#### Required work:
Output, exactly and with no pictures, the line that contains "(146, 240): 1.11" and every line that comes after it in the data below, the last one included.

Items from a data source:
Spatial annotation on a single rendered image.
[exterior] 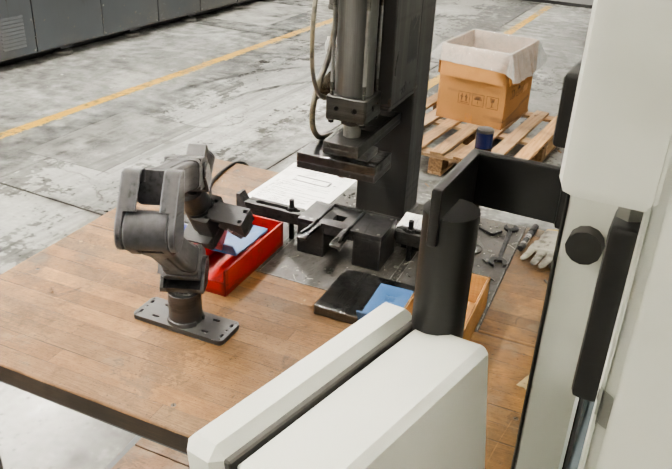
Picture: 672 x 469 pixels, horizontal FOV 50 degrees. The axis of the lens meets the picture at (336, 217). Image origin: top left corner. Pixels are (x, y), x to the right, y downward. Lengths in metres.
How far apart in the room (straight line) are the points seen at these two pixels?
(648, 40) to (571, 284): 0.25
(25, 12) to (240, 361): 5.64
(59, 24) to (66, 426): 4.88
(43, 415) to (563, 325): 2.34
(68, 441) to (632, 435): 2.35
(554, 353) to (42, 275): 1.30
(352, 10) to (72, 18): 5.77
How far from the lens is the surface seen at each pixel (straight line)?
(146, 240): 1.11
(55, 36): 6.98
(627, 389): 0.29
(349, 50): 1.45
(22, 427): 2.67
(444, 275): 0.42
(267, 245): 1.61
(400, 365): 0.42
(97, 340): 1.41
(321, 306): 1.43
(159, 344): 1.38
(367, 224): 1.60
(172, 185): 1.11
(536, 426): 0.53
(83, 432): 2.59
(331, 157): 1.53
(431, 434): 0.40
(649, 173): 0.25
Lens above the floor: 1.71
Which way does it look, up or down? 27 degrees down
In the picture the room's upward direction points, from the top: 3 degrees clockwise
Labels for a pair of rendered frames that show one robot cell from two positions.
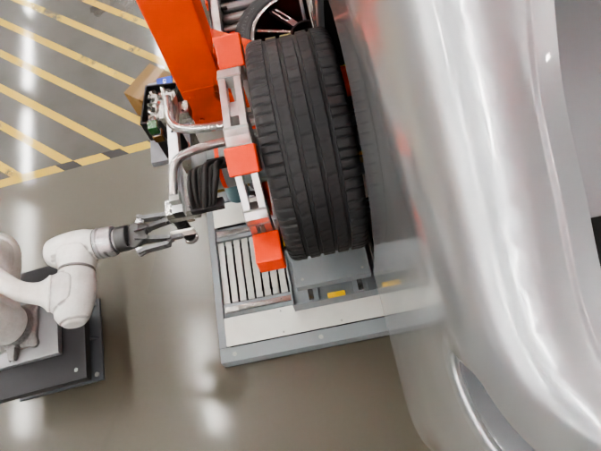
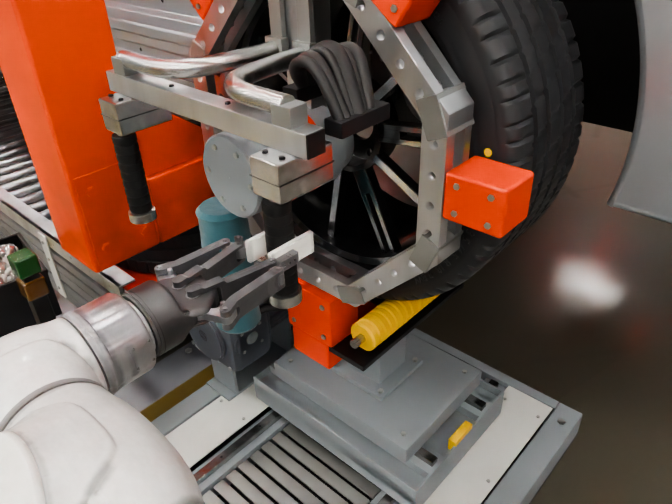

#### Answer area:
(146, 240): 1.11
(55, 36): 6.98
(627, 389): 0.29
(349, 50): 1.45
(22, 427): 2.67
(444, 275): 0.42
(267, 245): 1.61
(400, 365): 0.42
(97, 340): 1.41
(321, 306): 1.43
(159, 344): 1.38
(367, 224): 1.60
(172, 185): 1.11
(536, 426): 0.53
(83, 432): 2.59
(331, 157): 1.53
(431, 434): 0.40
(649, 173): 0.25
Lens above the floor: 1.71
Which way does it look, up or down? 27 degrees down
In the picture the room's upward direction points, from the top: 3 degrees clockwise
Labels for a pair of rendered frames that show one robot cell from two positions.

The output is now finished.